За окном волк стонет-плачет, жалуется луне на сгоревшую больницу, на демонов, вырывающих души из хороших людей... Еще на что-то, чего я не понимаю, что-то о том, что вот придут еще кто-то и вообще могут кровавую баню устроить в городу...
― Ты вынес тело из пожара и отдал нам, чего ты хочешь за это? ― пою я.
― Твой любовник? ― спит Красавчик, ― Тебе подойдет. Совет тебе скажу, раз ты так душевно поешь ― беги, беги, малютка-проститутка. Беги быстрее, но не далеко, а то враги тебя догонят, а я нет.
В тишине ночной таверны слышен скрип ― ворочается в кровати папаша, не спится ему, пьяному. Слышу, как он встает, как скрипит башмаками по лестнице.
Красавчик улыбается во сне.
― Хватит болтовни, ― сопит он тихонько, ― Ничего мне от вас не надо, просто сыграйте свою роль. Потом сочтемся. А сейчас иди сама спать, только тело то, что я из пожара вынес, не насилуй, потерпи. Лучше тоже колыбельную ему спой, ты хорошо поёшь.
Тут дверь тихонько приоткрывается, совсем бесшумно.
Она же скрипела всегда, почему бесшумно?
Заглядывает папаша.
― Крыска, иди сюда, он все равно спит, а мне не спится! Идем со мной, потом к нему вернешься!
Папаша шепчет хрипло, я вижу, что он возбужден, между ног, на штанах ― здоровенный бугор.
Опять будет слюнявить, сиськи мять, кусать и бить... Опять все тело в синяках будет...
Нет! Я же больше не проститутка! Я...
Вижу, что лицо папаши плывет в свете лампады, размывается. У папаши-то, рожки на голове, и пятачок свиной. Сущность его подлинная вылазит?
― Крыска, брось ты этого, ничего не будет, иди со мной, я тебя ублажу, а то он, видишь, спит, не шевелится!
Спускает штаны, я вижу, что там у него громадный, шевелящийся змей. Толстый, чешуйчатый, отвратительный.
Сил нет, змей смотрит на меня, тянет к себе. Волк за окном воет где-то далеко-далеко, его почти что и нету.
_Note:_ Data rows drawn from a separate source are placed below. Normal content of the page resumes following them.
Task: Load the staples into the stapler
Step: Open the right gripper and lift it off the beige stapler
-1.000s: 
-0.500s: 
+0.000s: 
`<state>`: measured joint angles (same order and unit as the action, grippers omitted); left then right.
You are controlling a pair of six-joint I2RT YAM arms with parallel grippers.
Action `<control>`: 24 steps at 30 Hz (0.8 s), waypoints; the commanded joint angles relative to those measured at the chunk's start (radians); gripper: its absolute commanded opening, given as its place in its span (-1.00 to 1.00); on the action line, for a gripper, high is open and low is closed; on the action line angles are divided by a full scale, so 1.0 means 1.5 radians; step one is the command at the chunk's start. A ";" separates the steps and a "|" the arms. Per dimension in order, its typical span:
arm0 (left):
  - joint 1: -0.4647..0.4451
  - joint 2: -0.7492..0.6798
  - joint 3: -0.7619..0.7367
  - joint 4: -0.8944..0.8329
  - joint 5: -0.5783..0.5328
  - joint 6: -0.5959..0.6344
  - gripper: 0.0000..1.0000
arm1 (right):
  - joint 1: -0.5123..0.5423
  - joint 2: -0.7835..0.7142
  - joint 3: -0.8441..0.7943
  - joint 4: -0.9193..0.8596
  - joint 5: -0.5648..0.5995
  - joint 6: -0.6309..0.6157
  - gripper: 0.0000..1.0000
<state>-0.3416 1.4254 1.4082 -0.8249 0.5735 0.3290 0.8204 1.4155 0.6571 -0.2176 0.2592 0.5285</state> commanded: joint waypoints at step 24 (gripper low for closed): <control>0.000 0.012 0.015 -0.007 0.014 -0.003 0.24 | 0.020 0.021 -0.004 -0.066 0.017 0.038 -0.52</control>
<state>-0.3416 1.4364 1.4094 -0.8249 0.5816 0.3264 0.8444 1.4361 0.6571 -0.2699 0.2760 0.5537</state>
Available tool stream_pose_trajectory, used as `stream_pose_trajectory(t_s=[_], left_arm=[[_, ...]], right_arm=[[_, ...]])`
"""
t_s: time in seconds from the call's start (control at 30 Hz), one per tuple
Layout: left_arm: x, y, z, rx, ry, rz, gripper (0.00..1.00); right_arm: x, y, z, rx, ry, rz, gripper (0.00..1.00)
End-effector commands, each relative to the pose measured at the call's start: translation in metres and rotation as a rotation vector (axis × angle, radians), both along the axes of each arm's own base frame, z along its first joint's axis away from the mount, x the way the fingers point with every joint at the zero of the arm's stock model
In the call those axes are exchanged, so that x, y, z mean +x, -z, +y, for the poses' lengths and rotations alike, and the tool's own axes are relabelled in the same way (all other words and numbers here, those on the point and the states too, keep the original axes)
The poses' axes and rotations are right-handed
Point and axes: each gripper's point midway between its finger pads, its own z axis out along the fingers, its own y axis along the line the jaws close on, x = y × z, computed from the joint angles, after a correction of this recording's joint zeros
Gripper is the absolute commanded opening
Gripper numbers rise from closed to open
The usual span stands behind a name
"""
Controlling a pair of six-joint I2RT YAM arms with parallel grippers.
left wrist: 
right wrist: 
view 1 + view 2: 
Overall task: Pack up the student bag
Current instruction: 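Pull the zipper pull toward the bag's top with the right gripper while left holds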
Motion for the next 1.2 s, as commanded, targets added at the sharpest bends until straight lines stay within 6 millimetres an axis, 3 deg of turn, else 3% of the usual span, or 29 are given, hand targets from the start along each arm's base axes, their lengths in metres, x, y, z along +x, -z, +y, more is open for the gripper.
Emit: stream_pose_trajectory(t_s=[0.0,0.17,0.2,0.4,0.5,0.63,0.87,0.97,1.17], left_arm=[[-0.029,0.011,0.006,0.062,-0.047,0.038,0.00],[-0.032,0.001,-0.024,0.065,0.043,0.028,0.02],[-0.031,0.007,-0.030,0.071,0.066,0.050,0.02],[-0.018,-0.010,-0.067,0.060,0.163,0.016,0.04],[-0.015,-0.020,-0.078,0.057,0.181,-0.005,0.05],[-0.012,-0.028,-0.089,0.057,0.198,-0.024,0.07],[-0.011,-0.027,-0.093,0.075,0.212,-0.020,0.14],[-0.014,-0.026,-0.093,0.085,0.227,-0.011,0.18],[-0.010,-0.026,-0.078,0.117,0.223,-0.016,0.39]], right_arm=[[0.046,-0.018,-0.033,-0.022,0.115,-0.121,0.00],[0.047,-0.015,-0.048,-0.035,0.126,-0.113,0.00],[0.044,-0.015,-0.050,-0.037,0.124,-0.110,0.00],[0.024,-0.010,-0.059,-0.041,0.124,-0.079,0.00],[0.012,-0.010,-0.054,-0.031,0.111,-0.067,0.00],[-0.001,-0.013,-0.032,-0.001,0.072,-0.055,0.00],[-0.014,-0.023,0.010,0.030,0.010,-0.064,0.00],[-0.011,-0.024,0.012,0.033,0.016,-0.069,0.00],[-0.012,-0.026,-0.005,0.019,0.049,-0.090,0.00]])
Сейчас я встану и пойду... и змей вонзится в меня, и пожрет мои внутренности, и...
Опираюсь на край кровати, и вдруг он отламывается. В руке остается длинная суковатая палка, которой я грозилась ведьму по затылку погладить, если она дурить станет.
― Прочь! ― пою я колыбельную. Красавчику пою, и старухе, и Грише, которого вслух тут нельзя называть. Поднимаю палку и замахиваюсь на папашу-чудовище.
Тот не отходит, но комната увеличивается, растет, и он оказывается очень далеко.
Змей шипит беззвучно, я вижу, как он бессильно скалится, как с клыков капает ядовитая слюна. Но он уже далеко ― на самом краю поляны, на самом краю леса.
А я не в комнате, а на табуретке посреди поляны.
И не палка я меня в руке, а Гриша меня держит за руку.
Стоит рядом ровно, не дрожит, не качается, рука твердая, сильная и теплая, не отпустит меня ни к какому змею... Удержит.
Удержал.
Мальчик
Едем, быстро и лихо, но мне не страшно. Эйты словно бы стоит рядом и чуть поддерживает, направляет, помогает.
Выезжаем на дорогу в город, едем-едем, огибаем троллейбус, проезжаем мимо светофора...
Ой, мамочки, я же забыл притормозить на красный! Хорошо, что та тетка успела отскочить. В зеркало вижу, как она упала на асфальт, лежит, приподнялась и вслед мне ругается.
Где тут вообще тормоза? Я и забыл вовсе.
Еще и машинка совсем другая ― брат показывал на жигуле, а тут японец какой-то.
― Спокойно, Юрка, не нервничай, ― говорит Эйты, и становится легче. Ничего же плохого не произошло, тетка отскочила, может, маленько попу ушибла, когда на асфальт свалилась.